2 - Wiegand binary representation

3 - Hex representation for use in TG

We then copy (3) into TG. This is what will be sent as the driver ID.

It is worth testing a few codes to ensure the values returned by the converter are correct.
We can use the Driver Code Field to provide a reference to what their PIN code is

Then it will display in the driver list for easy reference. 

The 10 digits available on the keypad mean a Licence number can be used as the PIN.

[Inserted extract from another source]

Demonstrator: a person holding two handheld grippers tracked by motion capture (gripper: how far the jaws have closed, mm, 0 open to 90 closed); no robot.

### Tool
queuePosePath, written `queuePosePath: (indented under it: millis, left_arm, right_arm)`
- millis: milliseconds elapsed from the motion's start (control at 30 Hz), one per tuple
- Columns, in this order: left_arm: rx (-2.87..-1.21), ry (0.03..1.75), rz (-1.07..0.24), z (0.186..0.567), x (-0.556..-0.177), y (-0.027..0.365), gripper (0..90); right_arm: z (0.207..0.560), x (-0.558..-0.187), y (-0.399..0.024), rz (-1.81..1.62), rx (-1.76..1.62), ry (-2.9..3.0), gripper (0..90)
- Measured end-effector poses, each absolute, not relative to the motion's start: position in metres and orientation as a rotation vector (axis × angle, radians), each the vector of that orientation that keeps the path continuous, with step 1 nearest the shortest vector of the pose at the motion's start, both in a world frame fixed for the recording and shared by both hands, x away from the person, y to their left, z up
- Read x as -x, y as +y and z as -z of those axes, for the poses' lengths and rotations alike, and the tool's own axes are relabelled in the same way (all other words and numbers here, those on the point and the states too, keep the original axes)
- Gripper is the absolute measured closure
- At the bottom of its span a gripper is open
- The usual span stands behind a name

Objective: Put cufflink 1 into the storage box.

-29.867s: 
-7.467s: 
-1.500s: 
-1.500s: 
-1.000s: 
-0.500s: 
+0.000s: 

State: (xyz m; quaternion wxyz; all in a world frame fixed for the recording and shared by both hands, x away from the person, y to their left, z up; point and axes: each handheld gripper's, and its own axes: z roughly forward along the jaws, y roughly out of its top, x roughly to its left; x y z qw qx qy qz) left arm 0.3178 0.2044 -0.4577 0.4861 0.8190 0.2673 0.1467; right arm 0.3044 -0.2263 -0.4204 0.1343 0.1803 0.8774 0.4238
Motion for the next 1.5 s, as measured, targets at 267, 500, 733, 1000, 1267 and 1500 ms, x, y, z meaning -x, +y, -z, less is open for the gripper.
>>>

Driver ID Calculator - Keypad Pin

Driver ID Calculator - Fob ID

Testing and basic troubleshooting

To test for reads, it is best to keep the process simple. Various driver ID settings can mean that if a tag is not in the devices driver list - when it is scanned it is rejected on the device and not uploaded to the server. So it is hard to see if the reads work.

To test:

  1. Reset all parameters to default (remove the tabs)
  2. Only apply the 4 wire plug function = Wiegand parameter, for simplicity.
  3. Connect the reader to the G120 as above
  4. Scan your tags - the reader should give some indication
  5. Tag scans don't cause an immediate upload - so to test it is good to put the device in trip by providing over 5V to the ignition line (this is how it will work in practice) - so scans will be immediately uploaded.
  6. Either Turn on Data Capture in OEM, or check the Driver ID column in Telemetry in Telematics Guru (Assets -> Telemetry) Successful reads will appear here. 

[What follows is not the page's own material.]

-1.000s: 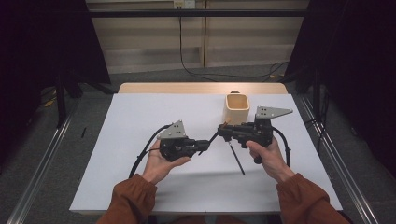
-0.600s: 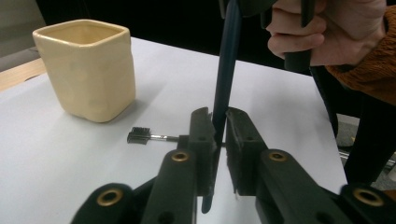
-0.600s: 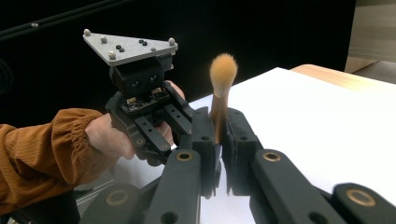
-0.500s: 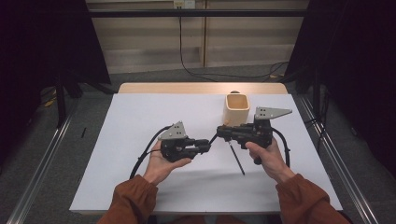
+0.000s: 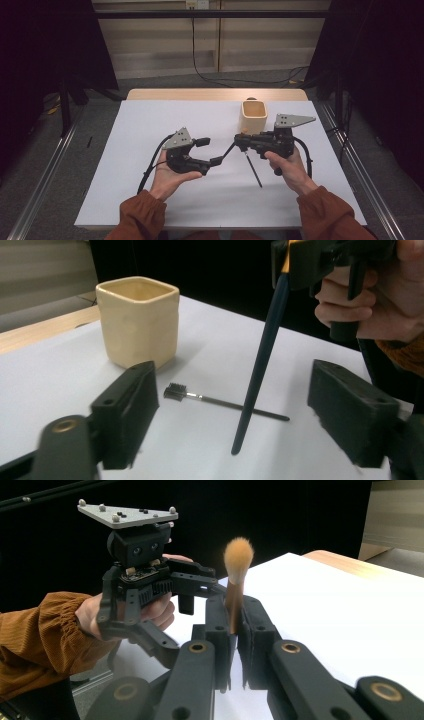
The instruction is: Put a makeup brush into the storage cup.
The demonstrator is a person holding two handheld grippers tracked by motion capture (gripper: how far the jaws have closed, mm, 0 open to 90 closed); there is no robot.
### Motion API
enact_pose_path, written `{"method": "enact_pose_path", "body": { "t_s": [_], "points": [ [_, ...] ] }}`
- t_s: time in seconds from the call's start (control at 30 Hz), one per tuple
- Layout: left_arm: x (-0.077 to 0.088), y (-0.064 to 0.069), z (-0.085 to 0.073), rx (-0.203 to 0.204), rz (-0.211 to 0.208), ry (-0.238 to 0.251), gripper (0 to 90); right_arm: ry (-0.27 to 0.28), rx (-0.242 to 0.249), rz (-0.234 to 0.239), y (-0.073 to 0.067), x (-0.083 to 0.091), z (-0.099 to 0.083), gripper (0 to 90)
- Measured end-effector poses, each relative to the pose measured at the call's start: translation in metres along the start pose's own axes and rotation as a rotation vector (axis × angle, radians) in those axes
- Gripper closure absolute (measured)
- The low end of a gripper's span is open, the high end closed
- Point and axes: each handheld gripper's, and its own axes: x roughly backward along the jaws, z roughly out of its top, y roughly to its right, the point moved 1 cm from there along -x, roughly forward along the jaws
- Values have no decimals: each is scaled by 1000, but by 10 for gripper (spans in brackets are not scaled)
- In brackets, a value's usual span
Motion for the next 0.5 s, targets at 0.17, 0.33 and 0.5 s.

If you don't get any reads here

  • Try swapping the W0 and W1 connections in case they are mixed up
  • Check all connections are OK, including power supply to the reader
  • Try other cards - maybe the one you are testing isn't the format you think it is or is dead
  • If all else fails, further debugging is difficult, contact DM and the end result be you will need to send us a card and reader to test.
  • Increase the maximum bit length in parameters to 40.
    37 is the default and is the longest we expect to receive. This provides some error correction, extremely long codes are probably errors and are ignored. However some readers may send longer codes - the maximum that can be read by the G120 is 40 bits.